Conclusions and Significance
Life persists because organisms survive and reproduce despite environmental variation. To understand how organisms accomplish this, we need information on how individuals integrate their phenotypes to simultaneously survive predation, find mates, and maximize reproduction. This investigation into the interactions between plasticity in defensive and mating-system phenotypes will improve understanding of how inducible defenses are expressed in nature (in the context of the mating system) and how the mating system is affected by biotic interactions (such as predation risk).


The funding from the Malacological Society of London has been integral to the completion of this phase of the work, and I am extremely grateful for the financial assistance.


Literature Cited
Stearns, SC and JC Koella. 1986. The evolution of phenotypic plasticity in life-history traits:
  predictions of reaction norms for age and size at maturity. Evolution 40: 893-913.

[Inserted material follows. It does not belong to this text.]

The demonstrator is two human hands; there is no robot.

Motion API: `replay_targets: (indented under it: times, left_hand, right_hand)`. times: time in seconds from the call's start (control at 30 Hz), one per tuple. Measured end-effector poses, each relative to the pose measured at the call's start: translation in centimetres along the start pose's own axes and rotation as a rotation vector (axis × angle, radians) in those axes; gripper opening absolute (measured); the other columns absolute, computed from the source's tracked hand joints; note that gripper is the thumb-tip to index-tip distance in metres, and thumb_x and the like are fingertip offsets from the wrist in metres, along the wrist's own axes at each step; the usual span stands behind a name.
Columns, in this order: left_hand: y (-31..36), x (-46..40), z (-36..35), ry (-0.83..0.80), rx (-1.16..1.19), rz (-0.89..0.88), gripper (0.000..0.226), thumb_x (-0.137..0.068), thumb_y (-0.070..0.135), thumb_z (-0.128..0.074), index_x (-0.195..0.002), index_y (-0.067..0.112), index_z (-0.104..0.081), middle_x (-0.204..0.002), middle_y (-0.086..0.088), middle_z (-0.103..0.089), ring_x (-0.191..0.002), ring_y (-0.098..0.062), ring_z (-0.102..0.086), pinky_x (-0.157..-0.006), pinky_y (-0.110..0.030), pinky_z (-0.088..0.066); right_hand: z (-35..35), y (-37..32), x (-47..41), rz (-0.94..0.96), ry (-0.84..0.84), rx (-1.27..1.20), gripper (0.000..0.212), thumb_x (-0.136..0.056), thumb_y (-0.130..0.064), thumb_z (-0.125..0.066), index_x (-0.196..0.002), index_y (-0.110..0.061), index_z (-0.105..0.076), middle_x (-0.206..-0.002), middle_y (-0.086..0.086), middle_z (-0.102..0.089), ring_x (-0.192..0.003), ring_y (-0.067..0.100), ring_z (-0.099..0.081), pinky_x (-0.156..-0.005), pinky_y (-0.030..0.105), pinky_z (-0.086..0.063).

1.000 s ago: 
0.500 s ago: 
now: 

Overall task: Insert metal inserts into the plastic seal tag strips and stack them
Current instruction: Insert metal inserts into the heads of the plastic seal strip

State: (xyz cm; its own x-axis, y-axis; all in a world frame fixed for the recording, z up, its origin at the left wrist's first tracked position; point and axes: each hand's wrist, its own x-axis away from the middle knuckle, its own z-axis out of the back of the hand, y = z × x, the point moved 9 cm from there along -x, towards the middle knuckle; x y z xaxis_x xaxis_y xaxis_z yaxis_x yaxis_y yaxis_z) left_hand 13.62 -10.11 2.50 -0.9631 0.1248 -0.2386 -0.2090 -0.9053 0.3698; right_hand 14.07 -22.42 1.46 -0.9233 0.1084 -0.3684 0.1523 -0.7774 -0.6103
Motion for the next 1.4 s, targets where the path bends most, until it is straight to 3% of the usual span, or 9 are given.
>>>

Tsitrone, A, S Duperron, and P David. 2003. Delayed selfing as an optimal mating strategy
  in preferentially outcrossing species: theoretical analysis of the optimal age at first reproduction in relation to mate availability. Am. Nat. 162: 318-331
Wethington, AR, and RT Dillon. 1991. Sperm storage and evidence for multiple insemination
  in a natural population of the freshwater snail, Physa. Am. Malacol. Bull. 9:99-102.